Problem to work on: Return the data below in full. Keep each character unchanged.

Supplied material:
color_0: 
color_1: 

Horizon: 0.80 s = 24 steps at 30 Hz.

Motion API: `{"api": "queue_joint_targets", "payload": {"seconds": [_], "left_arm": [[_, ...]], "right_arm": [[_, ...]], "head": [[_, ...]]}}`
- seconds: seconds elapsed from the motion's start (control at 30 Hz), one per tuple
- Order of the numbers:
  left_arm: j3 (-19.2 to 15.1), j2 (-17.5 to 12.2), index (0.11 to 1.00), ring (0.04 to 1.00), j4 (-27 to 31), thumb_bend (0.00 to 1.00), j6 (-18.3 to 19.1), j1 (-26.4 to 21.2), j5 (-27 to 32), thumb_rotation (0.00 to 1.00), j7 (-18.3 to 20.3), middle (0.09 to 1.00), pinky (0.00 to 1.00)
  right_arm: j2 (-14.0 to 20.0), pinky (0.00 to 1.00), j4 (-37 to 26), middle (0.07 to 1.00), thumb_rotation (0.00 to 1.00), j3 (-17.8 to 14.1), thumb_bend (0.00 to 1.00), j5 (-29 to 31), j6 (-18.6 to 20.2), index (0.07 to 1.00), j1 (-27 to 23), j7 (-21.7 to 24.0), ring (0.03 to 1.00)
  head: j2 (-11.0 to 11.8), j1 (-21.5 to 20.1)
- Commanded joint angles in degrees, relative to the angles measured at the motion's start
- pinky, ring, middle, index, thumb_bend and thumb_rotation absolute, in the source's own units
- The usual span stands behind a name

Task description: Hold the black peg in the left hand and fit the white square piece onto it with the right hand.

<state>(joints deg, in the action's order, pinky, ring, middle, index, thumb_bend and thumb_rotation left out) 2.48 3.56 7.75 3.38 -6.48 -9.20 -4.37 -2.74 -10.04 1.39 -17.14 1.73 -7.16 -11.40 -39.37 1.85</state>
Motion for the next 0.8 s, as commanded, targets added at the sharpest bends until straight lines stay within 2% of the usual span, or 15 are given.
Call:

Task output:
color_0: 
color_1: 

Horizon: 0.80 s = 24 steps at 30 Hz.

Motion API: `{"api": "queue_joint_targets", "payload": {"seconds": [_], "left_arm": [[_, ...]], "right_arm": [[_, ...]], "head": [[_, ...]]}}`
- seconds: seconds elapsed from the motion's start (control at 30 Hz), one per tuple
- Order of the numbers:
  left_arm: j3 (-19.2 to 15.1), j2 (-17.5 to 12.2), index (0.11 to 1.00), ring (0.04 to 1.00), j4 (-27 to 31), thumb_bend (0.00 to 1.00), j6 (-18.3 to 19.1), j1 (-26.4 to 21.2), j5 (-27 to 32), thumb_rotation (0.00 to 1.00), j7 (-18.3 to 20.3), middle (0.09 to 1.00), pinky (0.00 to 1.00)
  right_arm: j2 (-14.0 to 20.0), pinky (0.00 to 1.00), j4 (-37 to 26), middle (0.07 to 1.00), thumb_rotation (0.00 to 1.00), j3 (-17.8 to 14.1), thumb_bend (0.00 to 1.00), j5 (-29 to 31), j6 (-18.6 to 20.2), index (0.07 to 1.00), j1 (-27 to 23), j7 (-21.7 to 24.0), ring (0.03 to 1.00)
  head: j2 (-11.0 to 11.8), j1 (-21.5 to 20.1)
- Commanded joint angles in degrees, relative to the angles measured at the motion's start
- pinky, ring, middle, index, thumb_bend and thumb_rotation absolute, in the source's own units
- The usual span stands behind a name

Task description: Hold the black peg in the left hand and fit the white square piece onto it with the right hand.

<state>(joints deg, in the action's order, pinky, ring, middle, index, thumb_bend and thumb_rotation left out) 2.48 3.56 7.75 3.38 -6.48 -9.20 -4.37 -2.74 -10.04 1.39 -17.14 1.73 -7.16 -11.40 -39.37 1.85</state>
Motion for the next 0.8 s, as commanded, targets added at the sharpest bends until straight lines stay within 2% of the usual span, or 15 are given.
Call:

The requested output is complete.